# WORK INSTRUCTIONS
Find the word "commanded" in the data, then copy each line where it is found.

[INFORMATION PROVIDED — start]

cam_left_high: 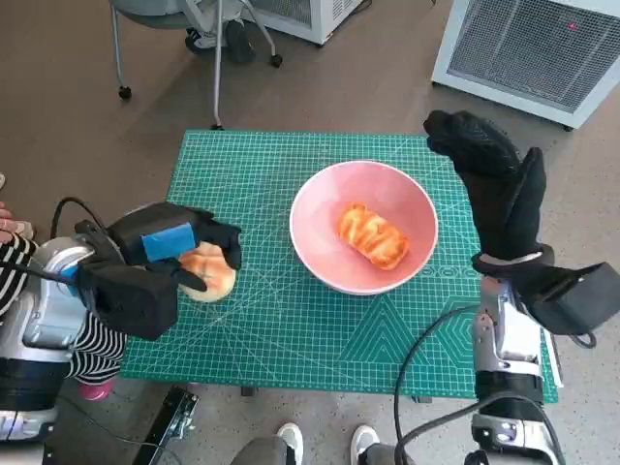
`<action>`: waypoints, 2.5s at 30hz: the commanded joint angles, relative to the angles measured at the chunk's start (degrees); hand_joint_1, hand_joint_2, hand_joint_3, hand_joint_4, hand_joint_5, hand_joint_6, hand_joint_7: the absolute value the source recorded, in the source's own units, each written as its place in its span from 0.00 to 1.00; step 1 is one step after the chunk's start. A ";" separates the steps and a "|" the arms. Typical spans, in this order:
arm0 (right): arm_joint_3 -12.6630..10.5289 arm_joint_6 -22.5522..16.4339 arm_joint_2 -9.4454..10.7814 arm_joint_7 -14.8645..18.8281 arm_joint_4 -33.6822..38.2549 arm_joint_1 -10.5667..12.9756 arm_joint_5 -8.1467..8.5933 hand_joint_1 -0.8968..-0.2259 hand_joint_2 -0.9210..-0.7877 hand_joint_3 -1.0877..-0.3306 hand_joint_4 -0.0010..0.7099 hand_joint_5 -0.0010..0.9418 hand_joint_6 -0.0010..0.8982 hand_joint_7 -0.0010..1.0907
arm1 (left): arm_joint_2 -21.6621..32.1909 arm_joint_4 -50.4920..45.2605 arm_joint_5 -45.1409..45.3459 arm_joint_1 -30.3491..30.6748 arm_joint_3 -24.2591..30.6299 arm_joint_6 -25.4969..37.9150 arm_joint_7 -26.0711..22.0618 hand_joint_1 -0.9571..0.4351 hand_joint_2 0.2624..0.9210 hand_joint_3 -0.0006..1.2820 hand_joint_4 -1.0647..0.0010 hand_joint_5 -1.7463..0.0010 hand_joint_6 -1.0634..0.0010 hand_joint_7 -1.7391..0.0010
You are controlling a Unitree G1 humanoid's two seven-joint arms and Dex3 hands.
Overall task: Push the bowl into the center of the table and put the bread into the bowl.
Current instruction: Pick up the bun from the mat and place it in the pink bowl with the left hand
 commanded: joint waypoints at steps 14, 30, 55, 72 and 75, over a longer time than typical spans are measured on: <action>-0.16 -0.03 0.36 -0.68 1.30 1.30 -0.42 0.31 0.00 0.52 0.23 0.00 0.06 0.40 | -3.82 -7.49 -2.63 -12.14 0.23 9.27 -1.63 0.69 0.99 0.06 0.35 0.28 0.42 0.38; -0.26 -0.13 0.32 -0.98 0.54 2.08 -0.51 0.31 0.00 0.52 0.23 0.00 0.07 0.40 | -10.56 -6.44 -2.26 -22.48 -2.21 12.55 -1.07 0.69 0.99 0.06 0.33 0.30 0.42 0.37; -0.94 0.79 -0.25 -3.88 -3.11 5.20 -0.79 0.29 0.00 0.55 0.25 0.01 0.09 0.39 | -25.83 25.31 2.61 -41.80 -12.28 2.14 0.30 0.69 1.00 0.04 0.32 0.38 0.43 0.29; -1.06 1.01 -0.69 -5.55 -4.19 5.77 -1.71 0.27 0.00 0.56 0.25 0.00 0.09 0.38 | -31.49 39.91 8.77 -45.89 -16.22 3.14 5.00 0.69 1.00 0.09 0.41 0.35 0.46 0.25; -1.22 0.90 -0.90 -5.57 -4.02 5.66 -1.72 0.27 0.00 0.56 0.24 0.00 0.09 0.38 | -31.96 41.42 9.98 -45.94 -17.16 3.85 4.81 0.66 0.91 0.09 0.50 0.53 0.56 0.43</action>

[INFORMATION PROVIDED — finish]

# SOLUTION FOR THIS TASK
`<action>`: waypoints, 2.5s at 30hz: the commanded joint angles, relative to the angles measured at the chunk's start (degrees); hand_joint_1, hand_joint_2, hand_joint_3, hand_joint_4, hand_joint_5, hand_joint_6, hand_joint_7: the absolute value the source recorded, in the source's own units, each written as its place in its span from 0.00 to 1.00; step 1 is one step after the chunk's start. A ";" separates the steps and a "|" the arms. Typical spans, in this order:
 commanded: joint waypoints at steps 14, 30, 55, 72 and 75, over a longer time than typical spans are measured on: <action>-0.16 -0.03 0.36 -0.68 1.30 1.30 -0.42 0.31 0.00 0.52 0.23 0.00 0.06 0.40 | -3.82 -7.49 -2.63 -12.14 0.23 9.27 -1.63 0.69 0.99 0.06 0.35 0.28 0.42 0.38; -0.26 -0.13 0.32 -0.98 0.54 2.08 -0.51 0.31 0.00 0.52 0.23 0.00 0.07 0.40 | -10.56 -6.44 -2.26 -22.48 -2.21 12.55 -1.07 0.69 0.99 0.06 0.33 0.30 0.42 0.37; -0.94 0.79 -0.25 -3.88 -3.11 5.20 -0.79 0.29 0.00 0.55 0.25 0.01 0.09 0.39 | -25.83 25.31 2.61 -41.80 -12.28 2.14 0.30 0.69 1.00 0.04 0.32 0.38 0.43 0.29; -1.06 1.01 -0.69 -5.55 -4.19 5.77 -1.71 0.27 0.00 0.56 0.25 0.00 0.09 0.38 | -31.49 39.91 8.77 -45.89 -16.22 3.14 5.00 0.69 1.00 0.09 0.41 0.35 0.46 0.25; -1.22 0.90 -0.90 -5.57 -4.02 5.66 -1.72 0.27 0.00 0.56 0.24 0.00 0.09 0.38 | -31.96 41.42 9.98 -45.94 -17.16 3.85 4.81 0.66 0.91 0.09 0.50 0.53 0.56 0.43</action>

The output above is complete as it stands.